I live in an old house; my room is on the third floor. In the winters the floors are so cold that I dread having to step on them in the mornings. I’ve just discovered that old liquor bottles make excellent hot water bottles, especially the flat green St. Remy’s brandy bottles. I have one tucked in the small of my back, which has been aching from weeks of sitting at my desk marking and spitting out termpapers full of words like “implicate”. This time of year always feels harried to me, a blur of deadlines that make me wonder what the point of taking time off for holidays when the weeks beforehand are a frantic snowballing of sleep-deprived, nutrition starved and over-caffeinated owlish stress, usually culminating in a nervous collapse. I look up, and it seems the end of fall has flown by my window, to a soundtrack of Buke and Gass and J. Tillman, and my friends & roommates have new haircuts and new life-landmarks that drive home how the months have somersaulted by. It’s the peak of winter; after the holidays and New Years, the days thankfully extend again, hours of light stretch out, spring seems like a faint speck of light that our eyes squint to see, that gradually enlarges until the groundhog can look for his shadow.
This year, at least, I’ve cut out many of the bad habits that usually accompany my late night roamings about the house, when everyone’s asleep, such as ramen noodles and cigarettes. Instead, I knit– secret santa and baby shower and birthday gifts, picking up the needles whenever I’m stuck on methodologies and thesis statements.

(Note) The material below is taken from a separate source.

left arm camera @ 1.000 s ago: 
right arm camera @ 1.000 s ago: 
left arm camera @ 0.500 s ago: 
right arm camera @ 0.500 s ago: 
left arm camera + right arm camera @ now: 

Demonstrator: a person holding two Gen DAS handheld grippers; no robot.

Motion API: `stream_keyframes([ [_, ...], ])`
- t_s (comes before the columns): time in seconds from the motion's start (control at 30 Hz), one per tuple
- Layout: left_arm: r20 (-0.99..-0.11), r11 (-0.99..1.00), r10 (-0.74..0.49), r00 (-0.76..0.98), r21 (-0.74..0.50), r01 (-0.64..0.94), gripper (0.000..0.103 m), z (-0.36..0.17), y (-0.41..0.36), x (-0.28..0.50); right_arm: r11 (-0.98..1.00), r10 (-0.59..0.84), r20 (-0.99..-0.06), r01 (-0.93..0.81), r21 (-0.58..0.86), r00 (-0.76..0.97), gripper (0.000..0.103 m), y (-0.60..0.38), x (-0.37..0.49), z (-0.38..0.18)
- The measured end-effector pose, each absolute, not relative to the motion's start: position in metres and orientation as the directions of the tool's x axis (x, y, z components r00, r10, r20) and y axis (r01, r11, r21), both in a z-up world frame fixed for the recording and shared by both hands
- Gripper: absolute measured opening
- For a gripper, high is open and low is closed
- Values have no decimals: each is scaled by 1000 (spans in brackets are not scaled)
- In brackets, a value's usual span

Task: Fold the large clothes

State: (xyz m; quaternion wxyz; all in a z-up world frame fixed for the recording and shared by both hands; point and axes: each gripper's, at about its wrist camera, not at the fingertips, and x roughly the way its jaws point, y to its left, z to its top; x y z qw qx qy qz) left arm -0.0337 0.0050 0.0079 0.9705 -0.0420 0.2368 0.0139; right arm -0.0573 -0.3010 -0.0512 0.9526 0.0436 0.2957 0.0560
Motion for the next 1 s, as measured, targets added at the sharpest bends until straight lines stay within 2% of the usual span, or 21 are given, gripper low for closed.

There are some satisfactions that are too small to share and yet are like shining beads to my day, such as being able to drop stitches down to a row where I’ve neglected to M1, and being able to reproduce the extra stitch so it looks exactly like all the others, without having to rip rows back. Or a cup of lemon sorbet accompanied by coffee, with a spoon of cocoa powder in it.
This year, too, I have access to an “office”, affectionately named by the graduate students in my department. In the carrels, under the bright fluorescent lights, there is the consolation of other pairs of eyes and ears, willing to compare the advantages of the various campus libraries, or to commiserate over the required bibliography course, or the endless marking, or countless other indignities. I am amongst kindred here, not just my cohort.
I’ve often been mistaken as a masters’ student in the years I was out of school, and now that I’m in a program it seems some necessity has been met. Though the glamour of being a grad student quickly dulls. Under the relentless workload, it at times feels more like an exercise in time management than one of intellectual rigour. Buried under a stack of midterms, I officially felt like an academic when I found myself puzzling about when I was supposed to have time to do my own research, with so many comma splices to correct? Did I really want five more years of these kinds of lessons in hoop-jumping and meeting of expectations I had no say in setting up? Asked whether I would continue onto my doctorate one lunch time in the graduate lounge, the whole room went quiet.
Quietly, incidentally as the snow that fell all day today, pages of new poems accumulate. Generations of poor but vivid young scholars also shivered in various attics and garrets and rented rooms, their little flames flickering beside hoary windows. But their lights burned onward. And winter, it would end.